Harmonic excitation of linear respiratory mechanics for physiological dual controlled ventilation


The theoretical approach along with the rationale of harmonic excitation modality (HEM) applied as optimal dual controlled ventilation (DCV) to anaesthetized or severe brain injured patients, whose respiretory mechanics can be properly assumed steady and linear, are presented and discussed. The design criteria of an improved version of the Advanced Lung Ventilation System (ALVS), including HEM in its functional features, are described in details. In particular, the elimination of any undesiderable artificial distortion affecting the respiratory and ventilation pattern waveforms is achieved by maintaining continuous forever the airflow inside the ventilation circuit, ensuring also the highest level of safety for patient in any condition.
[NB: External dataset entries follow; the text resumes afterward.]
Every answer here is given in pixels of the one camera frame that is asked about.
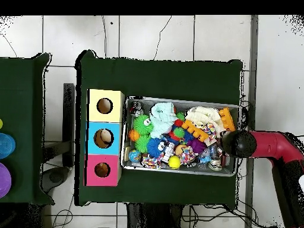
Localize wooden three-hole box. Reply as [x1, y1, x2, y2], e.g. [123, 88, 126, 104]
[84, 88, 125, 187]

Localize green puffer toy with eyes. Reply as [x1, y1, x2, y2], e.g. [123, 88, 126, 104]
[132, 114, 154, 136]

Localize light blue muslin cloth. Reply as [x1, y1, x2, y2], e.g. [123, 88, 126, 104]
[150, 102, 178, 139]

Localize small orange basketball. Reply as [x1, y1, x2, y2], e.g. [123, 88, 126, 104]
[128, 129, 140, 143]

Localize blue puffer toy with eyes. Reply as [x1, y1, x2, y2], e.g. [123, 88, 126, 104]
[146, 137, 168, 159]

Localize silver robot toy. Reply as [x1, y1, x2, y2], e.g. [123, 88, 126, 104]
[161, 141, 176, 164]

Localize small globe ball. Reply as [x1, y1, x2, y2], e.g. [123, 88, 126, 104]
[128, 149, 143, 164]

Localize yellow ball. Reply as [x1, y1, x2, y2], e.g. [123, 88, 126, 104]
[167, 155, 182, 170]

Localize long orange plastic toy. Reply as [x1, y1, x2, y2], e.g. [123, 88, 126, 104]
[181, 119, 210, 143]

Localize dark green tablecloth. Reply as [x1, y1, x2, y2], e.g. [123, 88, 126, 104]
[74, 49, 244, 210]
[0, 52, 55, 206]

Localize cream muslin cloth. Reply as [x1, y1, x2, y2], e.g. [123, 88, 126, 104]
[185, 106, 225, 138]

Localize orange yellow block toy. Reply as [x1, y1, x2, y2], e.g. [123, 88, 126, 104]
[218, 106, 236, 132]

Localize black stand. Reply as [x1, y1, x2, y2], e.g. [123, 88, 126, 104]
[42, 83, 76, 168]

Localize blue round lid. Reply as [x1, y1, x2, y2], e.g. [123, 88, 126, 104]
[0, 132, 16, 159]

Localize purple round lid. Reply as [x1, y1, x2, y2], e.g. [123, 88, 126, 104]
[0, 162, 12, 199]

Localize silver wire mesh bin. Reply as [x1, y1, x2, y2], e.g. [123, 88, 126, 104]
[120, 96, 240, 178]

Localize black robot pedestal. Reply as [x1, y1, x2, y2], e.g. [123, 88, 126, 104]
[126, 202, 183, 228]

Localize grey floor cable duct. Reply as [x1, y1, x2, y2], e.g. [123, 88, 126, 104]
[244, 15, 259, 228]
In such a way, the full-time compatibility of controlled breathings with spontaneous breathing activity of patient during continuous positive airways pressure (CPAP) or bilevel positive airways pressure (BiPAP) ventilation modalities and during assisted/controlled ventilation(A/CV), includeing also synchronized or triggered ventilation modalities, is an intrinsic innovative feature of the system available for clinical application. As expected and according to the clinical requirements, HEM provides for physiological respiratory and ventilation pattern waveforms together with optimal “breath to breath” feedback control of lung volume driven by an improved diagnostic measurement procedure, whose outputs are also vital for adapting all the preset ventilation parameters to the current value of the respiratory parameters of patient. The results produced by software simulations concerning both adult and neonatal patients in different clinical conditions are completely consistent with those obtained by the theoretical treatment, showing that HEM reaches the best performances from both clinical and engineering points of view.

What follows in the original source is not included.